Gleizes practically subjugates The Tree in the foreground—its thin trunk slightly off-center and foliage cropped at the top—to a secondary role within a meticulously geometric World landscape. Here, the receding landscape marked by protruding hills and steep cliff-like formations, is perhaps more naturalistic than the core group of Gleizes' subsequent 1911–12 landscapes (e.g., Le Chemin (Paysage à Meudon), 1911, and Les Baigneuses (The Bathers), 1912) yet does not replicate any other known painting (or specific location) in any of its parts. This fact strongly points towards it being an invention born out of Gleizes' studio.
Gleizes' method was fundamentally synthetic. Although the landscape seems persuasively realistic (with its foreground, background and village in between), it is not an existing place somewhere between Paris and his studio at Courbevoie, consistent with Gleizes' method of bringing together various elements from different locations anteriorly observed in nature.
The superposition of hills with a succession of brown, grey and white planes throughout this painting—providing a sense of temporal duration and spatial extension to the immense vista—along with the cubic architectural structures cutting through the center of the canvas, each with its own perspective, are very typical of the core group of Gleizes' landscapes. The divers elements are combined in such a way that avoids symmetry; a characteristic found in several of the artists landscapes, painted before and after L'Arbre, each a unique creation.

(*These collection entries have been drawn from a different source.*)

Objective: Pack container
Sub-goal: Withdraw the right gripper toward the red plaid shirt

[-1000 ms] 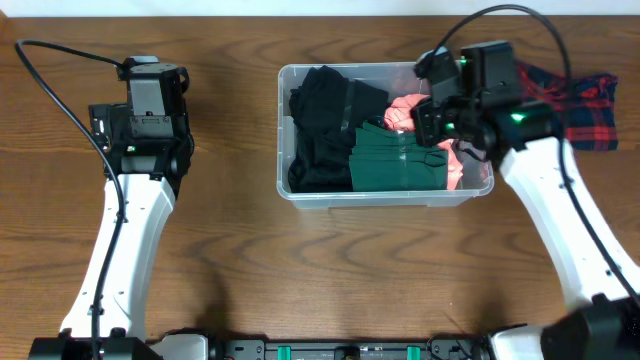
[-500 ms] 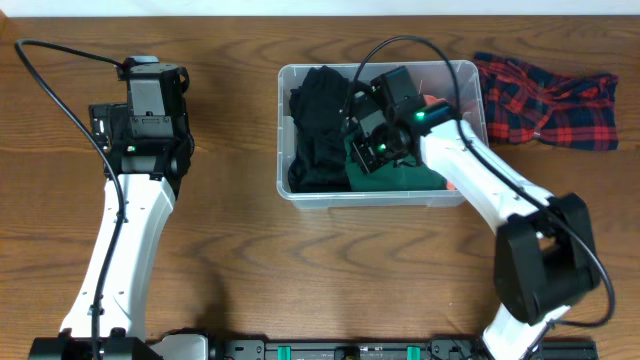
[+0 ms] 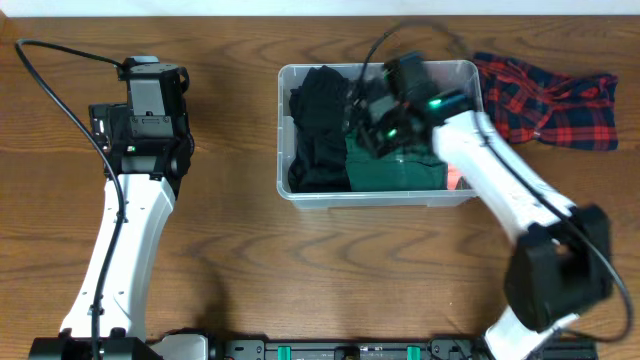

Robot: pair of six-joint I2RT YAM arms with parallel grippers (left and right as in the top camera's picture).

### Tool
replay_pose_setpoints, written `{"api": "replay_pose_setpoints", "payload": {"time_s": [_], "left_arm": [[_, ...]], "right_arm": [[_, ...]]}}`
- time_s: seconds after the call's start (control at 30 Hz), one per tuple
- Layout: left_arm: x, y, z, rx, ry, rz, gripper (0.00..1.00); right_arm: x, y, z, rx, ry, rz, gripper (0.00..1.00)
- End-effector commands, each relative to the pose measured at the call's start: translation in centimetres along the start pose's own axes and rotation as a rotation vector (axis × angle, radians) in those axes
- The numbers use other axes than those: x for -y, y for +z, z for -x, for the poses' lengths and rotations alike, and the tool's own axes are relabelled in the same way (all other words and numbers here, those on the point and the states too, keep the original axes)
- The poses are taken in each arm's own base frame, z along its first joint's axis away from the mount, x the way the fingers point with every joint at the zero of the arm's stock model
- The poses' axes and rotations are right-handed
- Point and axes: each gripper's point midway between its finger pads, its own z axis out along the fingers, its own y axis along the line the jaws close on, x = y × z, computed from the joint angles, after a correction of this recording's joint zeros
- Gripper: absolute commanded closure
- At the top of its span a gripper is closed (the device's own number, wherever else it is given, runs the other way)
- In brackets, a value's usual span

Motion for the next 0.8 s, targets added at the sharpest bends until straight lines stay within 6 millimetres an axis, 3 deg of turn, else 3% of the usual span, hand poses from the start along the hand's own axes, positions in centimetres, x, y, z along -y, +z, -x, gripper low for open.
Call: {"api": "replay_pose_setpoints", "payload": {"time_s": [0.0,0.1,0.23,0.5,0.67,0.77], "left_arm": [[-0.4,-0.1,0.5,0.006,-0.009,0.011,0.02],[-0.4,-0.1,0.5,0.006,-0.009,0.011,0.02],[-0.4,-0.1,0.5,0.006,-0.009,0.011,0.02],[-0.4,-0.1,0.5,0.006,-0.009,0.011,0.02],[-0.4,-0.1,0.5,0.006,-0.009,0.011,0.02],[-0.4,-0.1,0.5,0.006,-0.009,0.011,0.02]], "right_arm": [[5.1,-8.4,3.6,0.185,0.082,-0.210,0.77],[9.9,-12.5,2.9,0.235,0.188,-0.362,0.77],[16.9,-17.1,0.4,0.275,0.341,-0.492,0.72],[29.0,-23.0,-6.2,0.334,0.611,-0.675,0.70],[35.0,-24.6,-9.4,0.362,0.677,-0.763,0.32],[37.9,-24.2,-10.9,0.377,0.696,-0.769,0.24]]}}
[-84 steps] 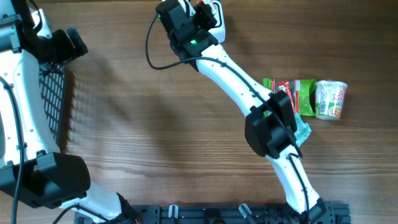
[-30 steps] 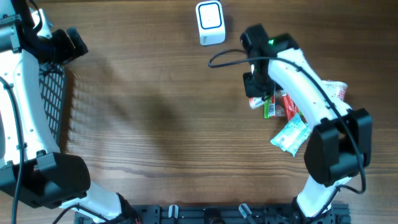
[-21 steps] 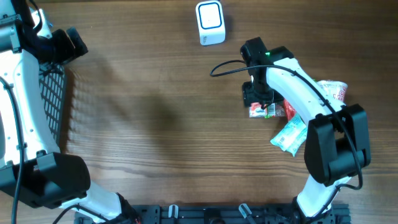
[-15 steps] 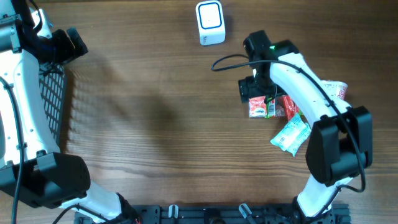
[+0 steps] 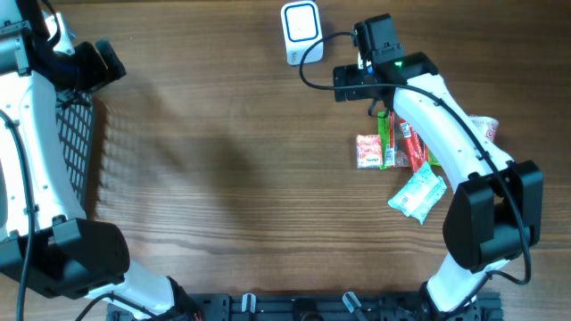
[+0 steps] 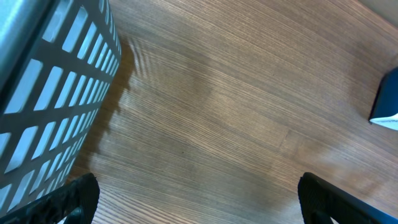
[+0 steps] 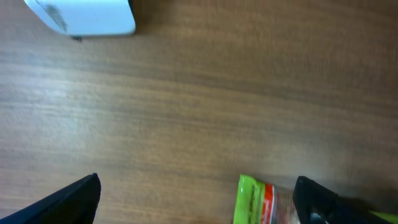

Daniel Robbins writes of The Tree (L'Arbre) and related works in the catalogue of the Gleizes Retrospective at the Guggenheim, New York (1964):
In this work, one of Gleizes' most important paintings of the crucial year 1910, we see the artist's volumetric approach to Cubism and his successful union of a broad field of vision with a flat picture plane. Earlier studies, such as By the Seine (Bord de la Seine, Meudon) of 1909, and Road, Trees and Houses (Environs de Meudon) of 1910 (both in the collection of Walter Firpo), clearly anticipate this development.[2]
During his trip to Bagnères sur Bigorre, Gascony, in 1909 Gleizes concentrated exclusively on landscapes, reducing natural forms to primary shapes. His effort to portray the complex rhythms of a panorama resulted in "a comprehensive geometry of intersecting and overlapping forms which created a new and more dynamic quality of movement".[2]
His 1911 Paysage à Meudon followed, in which "Man is reintroduced, but subordinated to the heroic concept of landscape which simultaneously comprehends the close and the distant, the earth's curve, the sun, even the force of wind against trees". (Robbins, 1964)[2]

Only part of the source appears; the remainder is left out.